The U.S. is starting its first phase three clinical trial of a potential COVID-19 vaccine.
Moderna's trial starts on Monday.
The vaccine has been developed by Moderna and the National Institute of Allergy and Infectious Diseases.
Moderna secured an additional $472 million from the U.S. government to support its efforts to develop a coronavirus vaccine.
An existing BARDA contract essentially had been modified after an earlier award from the authority for up to $483 million, bringing the total funding from the federal agency to about $955 million.
With the revised contract, Moderna said it could now conduct a trial with 30,000 people in the U.S.

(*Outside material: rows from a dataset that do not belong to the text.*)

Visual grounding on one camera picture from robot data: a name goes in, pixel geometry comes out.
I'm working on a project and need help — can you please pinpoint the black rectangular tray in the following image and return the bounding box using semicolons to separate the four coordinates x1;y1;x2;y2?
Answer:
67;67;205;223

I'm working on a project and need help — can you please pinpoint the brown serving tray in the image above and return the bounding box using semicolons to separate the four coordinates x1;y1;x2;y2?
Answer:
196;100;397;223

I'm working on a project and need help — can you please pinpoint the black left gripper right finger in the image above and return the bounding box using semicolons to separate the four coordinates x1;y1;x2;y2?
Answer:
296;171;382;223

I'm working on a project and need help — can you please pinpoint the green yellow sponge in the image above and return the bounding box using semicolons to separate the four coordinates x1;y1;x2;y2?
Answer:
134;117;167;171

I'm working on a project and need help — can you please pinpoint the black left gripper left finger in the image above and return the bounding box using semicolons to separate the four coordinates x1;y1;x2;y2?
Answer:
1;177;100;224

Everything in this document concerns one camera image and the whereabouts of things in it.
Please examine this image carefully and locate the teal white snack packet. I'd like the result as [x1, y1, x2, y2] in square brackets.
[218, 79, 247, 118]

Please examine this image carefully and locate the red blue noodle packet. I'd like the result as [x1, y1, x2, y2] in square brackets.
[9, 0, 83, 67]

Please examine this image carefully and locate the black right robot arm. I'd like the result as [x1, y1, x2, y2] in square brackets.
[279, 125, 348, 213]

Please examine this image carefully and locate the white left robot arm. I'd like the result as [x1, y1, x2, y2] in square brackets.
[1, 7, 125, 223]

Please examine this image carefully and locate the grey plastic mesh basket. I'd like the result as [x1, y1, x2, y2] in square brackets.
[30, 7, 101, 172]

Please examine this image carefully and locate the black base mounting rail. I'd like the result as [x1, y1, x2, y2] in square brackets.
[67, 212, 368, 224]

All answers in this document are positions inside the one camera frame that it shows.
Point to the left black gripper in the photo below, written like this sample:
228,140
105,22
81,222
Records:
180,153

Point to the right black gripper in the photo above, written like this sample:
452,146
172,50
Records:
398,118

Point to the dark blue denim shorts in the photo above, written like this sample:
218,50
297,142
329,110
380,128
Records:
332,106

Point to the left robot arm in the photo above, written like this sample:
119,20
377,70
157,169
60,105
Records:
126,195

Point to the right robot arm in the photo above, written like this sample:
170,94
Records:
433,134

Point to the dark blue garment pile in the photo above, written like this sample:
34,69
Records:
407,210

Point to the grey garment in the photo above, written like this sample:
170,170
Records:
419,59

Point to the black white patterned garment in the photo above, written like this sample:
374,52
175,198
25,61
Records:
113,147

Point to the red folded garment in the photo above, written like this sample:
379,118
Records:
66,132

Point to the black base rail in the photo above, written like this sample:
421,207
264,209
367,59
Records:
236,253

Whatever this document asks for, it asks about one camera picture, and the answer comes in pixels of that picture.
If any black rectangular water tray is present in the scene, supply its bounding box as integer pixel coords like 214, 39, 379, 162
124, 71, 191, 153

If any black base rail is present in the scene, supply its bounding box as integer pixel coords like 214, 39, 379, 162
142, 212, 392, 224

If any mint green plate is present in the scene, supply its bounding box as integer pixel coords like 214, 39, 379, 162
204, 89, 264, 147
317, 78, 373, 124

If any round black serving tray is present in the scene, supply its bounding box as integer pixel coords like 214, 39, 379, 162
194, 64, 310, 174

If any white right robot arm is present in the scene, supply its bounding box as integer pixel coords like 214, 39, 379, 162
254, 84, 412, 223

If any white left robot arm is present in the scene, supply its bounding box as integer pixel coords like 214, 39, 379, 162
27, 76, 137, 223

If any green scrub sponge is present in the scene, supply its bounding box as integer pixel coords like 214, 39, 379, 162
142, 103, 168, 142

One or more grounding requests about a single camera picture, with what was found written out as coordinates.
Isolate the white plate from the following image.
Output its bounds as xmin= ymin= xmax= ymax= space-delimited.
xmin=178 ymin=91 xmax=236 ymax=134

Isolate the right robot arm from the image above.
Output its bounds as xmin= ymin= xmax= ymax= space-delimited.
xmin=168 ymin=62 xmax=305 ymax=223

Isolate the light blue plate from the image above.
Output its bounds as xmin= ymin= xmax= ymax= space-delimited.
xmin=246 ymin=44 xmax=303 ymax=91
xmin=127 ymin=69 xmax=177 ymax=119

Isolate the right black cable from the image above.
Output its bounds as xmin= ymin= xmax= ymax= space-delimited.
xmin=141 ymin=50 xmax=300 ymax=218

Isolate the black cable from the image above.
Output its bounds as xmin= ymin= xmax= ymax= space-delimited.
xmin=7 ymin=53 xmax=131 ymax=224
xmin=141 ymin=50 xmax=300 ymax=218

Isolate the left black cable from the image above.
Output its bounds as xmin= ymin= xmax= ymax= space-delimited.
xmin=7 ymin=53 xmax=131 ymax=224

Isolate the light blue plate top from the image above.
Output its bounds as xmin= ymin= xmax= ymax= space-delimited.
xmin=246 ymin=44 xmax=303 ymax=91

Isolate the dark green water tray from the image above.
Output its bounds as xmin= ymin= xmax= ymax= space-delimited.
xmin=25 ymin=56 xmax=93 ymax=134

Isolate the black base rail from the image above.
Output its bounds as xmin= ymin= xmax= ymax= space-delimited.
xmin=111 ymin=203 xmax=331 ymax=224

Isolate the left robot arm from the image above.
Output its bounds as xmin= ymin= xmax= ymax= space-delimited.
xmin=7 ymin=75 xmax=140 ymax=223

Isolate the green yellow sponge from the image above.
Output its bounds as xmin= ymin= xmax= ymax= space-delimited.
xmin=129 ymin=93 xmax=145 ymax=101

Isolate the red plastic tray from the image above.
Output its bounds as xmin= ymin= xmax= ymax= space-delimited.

The funds, which would come from the Biomedical Advanced Research and Development Authority, would help bankroll the biotech company's late-stage clinical development, including its phase 3 clinical trial, of the potential vaccine.
Moderna would use the funds for its potential vaccine known as mRNA-1273, which is planned to undergo a "significantly larger" phase 3 clinical trial. Expanding that trial left a gap in needed funding, Moderna said.
And, on top of this news, Moderna CEO, Stephane Bancel, told CNBC "it's a really optimistic scenario. It could be November..." when we get the results from the phase three trial.
Jim Cramer notes that the comments from Bancel were a little too self-promotional for his liking.